→ Task brief
Total the lines of the entries below that hold the string "door", then write only that total.

===== Extracted entries

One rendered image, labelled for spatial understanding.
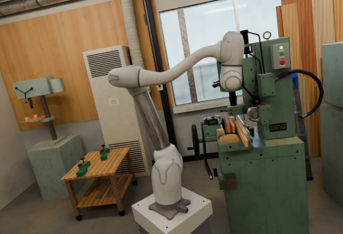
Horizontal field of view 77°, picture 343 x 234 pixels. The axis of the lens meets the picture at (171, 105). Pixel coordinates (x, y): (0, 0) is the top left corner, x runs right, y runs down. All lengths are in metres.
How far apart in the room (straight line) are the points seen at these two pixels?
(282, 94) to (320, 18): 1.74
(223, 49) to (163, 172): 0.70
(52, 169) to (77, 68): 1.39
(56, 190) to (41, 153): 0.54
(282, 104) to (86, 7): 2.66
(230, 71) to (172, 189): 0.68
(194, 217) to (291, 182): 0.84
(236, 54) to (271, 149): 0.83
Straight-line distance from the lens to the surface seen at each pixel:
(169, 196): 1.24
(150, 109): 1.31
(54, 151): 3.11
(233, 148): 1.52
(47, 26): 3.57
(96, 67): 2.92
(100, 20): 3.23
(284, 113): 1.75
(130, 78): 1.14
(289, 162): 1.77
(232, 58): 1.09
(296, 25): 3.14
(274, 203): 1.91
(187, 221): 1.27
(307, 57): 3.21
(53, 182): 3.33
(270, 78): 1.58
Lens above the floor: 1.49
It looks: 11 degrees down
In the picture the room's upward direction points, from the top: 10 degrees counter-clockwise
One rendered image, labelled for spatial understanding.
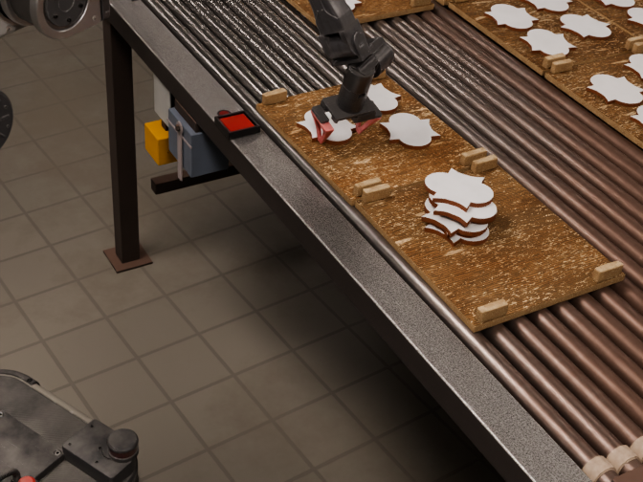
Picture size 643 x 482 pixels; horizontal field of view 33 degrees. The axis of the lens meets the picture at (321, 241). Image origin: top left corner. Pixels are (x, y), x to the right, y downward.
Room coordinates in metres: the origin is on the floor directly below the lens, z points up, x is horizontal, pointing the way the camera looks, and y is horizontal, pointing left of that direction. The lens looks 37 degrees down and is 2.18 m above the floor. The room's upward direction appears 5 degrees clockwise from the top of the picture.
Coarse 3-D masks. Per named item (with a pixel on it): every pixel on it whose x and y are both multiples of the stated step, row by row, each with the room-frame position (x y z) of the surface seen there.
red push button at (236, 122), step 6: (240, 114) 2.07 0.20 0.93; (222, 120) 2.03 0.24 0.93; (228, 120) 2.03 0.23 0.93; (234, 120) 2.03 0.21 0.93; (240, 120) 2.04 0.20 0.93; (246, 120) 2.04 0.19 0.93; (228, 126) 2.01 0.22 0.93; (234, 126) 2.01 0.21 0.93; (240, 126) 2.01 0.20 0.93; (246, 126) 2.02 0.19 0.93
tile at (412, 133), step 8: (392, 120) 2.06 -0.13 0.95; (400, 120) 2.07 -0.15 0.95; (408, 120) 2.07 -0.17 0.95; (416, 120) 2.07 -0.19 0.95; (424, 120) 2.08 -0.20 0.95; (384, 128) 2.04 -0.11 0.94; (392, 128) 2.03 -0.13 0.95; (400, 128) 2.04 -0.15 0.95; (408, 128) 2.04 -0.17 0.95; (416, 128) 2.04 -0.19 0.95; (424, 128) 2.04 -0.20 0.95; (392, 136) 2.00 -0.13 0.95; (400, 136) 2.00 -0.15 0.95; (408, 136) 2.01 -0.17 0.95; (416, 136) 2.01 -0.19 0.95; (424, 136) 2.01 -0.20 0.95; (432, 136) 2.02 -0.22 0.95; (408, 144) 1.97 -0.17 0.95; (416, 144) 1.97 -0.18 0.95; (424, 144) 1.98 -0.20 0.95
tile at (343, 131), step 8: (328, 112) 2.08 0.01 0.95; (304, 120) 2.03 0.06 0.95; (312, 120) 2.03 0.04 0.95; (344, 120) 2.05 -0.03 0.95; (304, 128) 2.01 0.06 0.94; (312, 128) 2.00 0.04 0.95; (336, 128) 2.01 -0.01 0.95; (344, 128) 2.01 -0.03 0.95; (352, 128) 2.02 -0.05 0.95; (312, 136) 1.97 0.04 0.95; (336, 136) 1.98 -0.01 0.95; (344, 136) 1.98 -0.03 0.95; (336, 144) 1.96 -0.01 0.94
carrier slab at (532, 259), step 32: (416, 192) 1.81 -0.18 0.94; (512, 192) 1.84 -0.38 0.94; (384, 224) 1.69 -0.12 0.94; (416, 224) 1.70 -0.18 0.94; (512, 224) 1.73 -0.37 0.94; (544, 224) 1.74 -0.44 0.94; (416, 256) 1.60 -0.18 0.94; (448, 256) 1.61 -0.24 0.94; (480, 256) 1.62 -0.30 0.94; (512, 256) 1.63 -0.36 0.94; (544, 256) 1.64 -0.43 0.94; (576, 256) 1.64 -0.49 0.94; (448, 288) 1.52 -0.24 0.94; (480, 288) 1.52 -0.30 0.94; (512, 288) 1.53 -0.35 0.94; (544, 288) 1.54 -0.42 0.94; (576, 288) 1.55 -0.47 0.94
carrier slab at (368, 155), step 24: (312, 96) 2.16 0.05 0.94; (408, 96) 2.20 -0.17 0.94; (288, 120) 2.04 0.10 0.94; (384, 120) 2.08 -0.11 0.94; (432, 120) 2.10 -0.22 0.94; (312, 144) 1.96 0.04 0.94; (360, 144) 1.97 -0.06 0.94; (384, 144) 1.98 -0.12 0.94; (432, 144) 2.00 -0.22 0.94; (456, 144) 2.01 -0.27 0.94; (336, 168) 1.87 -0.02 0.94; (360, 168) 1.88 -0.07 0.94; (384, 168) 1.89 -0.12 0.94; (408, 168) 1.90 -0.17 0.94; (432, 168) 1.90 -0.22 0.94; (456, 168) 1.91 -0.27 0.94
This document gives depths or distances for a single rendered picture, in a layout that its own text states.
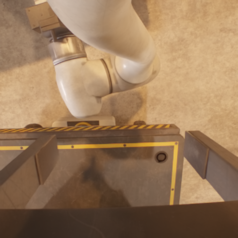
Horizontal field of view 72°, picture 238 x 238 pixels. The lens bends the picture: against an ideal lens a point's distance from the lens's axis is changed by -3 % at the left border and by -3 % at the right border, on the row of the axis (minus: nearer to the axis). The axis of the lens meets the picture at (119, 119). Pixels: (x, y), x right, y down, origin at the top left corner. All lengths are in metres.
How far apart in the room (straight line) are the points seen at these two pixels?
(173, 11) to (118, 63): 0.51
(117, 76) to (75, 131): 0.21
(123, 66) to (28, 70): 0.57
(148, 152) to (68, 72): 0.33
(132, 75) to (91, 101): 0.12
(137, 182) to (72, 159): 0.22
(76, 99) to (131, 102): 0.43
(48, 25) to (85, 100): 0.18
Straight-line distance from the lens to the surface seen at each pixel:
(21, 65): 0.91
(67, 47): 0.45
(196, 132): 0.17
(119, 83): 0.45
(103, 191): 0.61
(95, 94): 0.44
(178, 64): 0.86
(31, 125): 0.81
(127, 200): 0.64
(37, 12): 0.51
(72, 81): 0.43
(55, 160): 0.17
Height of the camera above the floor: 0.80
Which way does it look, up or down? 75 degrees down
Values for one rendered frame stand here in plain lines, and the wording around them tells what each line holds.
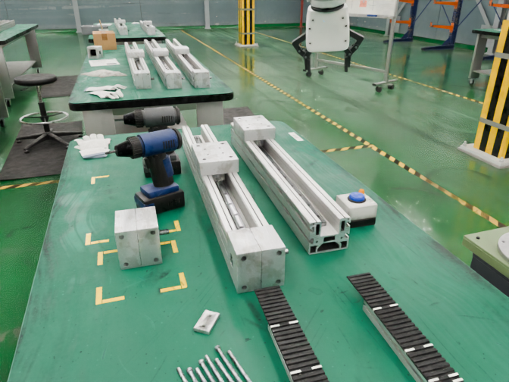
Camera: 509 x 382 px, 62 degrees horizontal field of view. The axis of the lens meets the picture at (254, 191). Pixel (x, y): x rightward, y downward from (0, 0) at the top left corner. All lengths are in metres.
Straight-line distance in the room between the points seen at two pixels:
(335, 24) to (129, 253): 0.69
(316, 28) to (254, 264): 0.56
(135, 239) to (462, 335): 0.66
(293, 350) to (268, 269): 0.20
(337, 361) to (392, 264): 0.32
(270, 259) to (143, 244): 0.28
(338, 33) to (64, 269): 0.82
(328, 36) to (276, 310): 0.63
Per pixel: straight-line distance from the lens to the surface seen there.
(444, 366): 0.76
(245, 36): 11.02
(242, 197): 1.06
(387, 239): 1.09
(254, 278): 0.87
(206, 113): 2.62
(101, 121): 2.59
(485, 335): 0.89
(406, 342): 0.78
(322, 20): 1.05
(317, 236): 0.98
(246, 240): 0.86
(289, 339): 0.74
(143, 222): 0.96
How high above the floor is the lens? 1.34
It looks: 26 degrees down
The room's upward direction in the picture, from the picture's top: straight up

==========
===== Extracted entries

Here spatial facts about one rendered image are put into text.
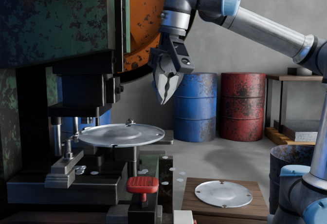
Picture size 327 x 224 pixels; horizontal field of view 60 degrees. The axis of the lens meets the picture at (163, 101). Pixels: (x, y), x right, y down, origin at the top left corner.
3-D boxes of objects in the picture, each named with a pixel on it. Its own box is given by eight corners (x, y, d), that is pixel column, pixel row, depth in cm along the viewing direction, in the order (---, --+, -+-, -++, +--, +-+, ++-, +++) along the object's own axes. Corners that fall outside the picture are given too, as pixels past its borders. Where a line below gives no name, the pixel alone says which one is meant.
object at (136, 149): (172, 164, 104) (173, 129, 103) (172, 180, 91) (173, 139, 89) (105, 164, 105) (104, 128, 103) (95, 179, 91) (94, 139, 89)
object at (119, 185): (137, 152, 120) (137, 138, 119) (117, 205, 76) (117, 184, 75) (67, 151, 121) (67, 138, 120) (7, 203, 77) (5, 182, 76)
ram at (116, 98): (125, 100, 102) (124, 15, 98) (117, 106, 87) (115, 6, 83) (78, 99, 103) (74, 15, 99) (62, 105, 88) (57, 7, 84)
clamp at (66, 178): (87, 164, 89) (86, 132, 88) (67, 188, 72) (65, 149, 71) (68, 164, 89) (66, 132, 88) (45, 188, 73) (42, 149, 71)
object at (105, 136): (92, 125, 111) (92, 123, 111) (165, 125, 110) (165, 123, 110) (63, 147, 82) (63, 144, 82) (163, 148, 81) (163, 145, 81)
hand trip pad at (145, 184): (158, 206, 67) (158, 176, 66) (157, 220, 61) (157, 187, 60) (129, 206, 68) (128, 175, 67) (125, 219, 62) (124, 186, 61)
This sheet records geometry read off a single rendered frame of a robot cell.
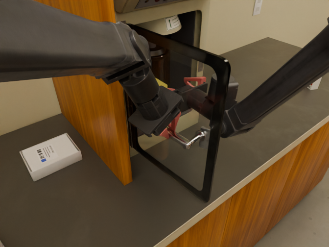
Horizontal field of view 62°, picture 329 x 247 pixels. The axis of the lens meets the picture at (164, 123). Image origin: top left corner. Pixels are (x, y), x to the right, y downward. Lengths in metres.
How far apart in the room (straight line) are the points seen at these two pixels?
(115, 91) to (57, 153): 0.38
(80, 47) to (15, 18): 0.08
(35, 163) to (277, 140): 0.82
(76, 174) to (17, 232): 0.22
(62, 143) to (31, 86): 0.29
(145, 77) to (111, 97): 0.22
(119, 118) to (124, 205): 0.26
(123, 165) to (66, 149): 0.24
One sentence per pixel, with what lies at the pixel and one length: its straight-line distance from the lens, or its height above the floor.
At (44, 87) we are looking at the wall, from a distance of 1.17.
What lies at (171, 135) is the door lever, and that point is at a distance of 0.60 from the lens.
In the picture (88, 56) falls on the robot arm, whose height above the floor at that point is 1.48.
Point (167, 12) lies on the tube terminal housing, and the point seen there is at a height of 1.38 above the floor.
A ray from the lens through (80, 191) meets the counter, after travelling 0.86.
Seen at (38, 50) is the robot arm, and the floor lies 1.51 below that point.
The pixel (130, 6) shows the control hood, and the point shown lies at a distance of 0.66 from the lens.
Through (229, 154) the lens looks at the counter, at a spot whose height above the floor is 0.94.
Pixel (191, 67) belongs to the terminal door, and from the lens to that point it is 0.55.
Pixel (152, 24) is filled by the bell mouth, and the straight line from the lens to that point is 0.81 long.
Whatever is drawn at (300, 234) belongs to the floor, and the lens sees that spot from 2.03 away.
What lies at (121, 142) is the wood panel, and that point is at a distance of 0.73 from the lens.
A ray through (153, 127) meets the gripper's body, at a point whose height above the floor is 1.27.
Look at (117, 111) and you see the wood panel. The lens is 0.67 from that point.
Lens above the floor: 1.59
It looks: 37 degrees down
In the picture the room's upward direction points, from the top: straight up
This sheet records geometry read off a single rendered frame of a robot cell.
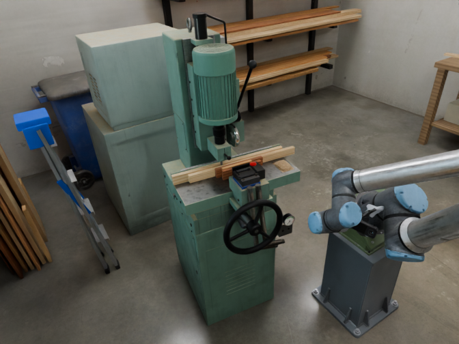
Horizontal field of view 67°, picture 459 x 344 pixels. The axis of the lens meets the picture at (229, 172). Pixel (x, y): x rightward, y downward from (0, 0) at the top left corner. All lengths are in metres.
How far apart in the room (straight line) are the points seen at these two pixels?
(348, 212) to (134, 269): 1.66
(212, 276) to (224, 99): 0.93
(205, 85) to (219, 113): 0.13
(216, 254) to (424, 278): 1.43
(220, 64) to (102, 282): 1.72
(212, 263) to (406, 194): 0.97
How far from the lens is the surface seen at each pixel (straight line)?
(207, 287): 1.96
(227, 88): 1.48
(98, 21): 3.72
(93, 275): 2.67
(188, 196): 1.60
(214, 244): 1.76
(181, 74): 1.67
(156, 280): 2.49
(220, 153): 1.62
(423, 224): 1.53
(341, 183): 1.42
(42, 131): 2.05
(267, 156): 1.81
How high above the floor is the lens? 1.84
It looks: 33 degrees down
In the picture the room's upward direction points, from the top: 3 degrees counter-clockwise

==========

→ Output for this task
2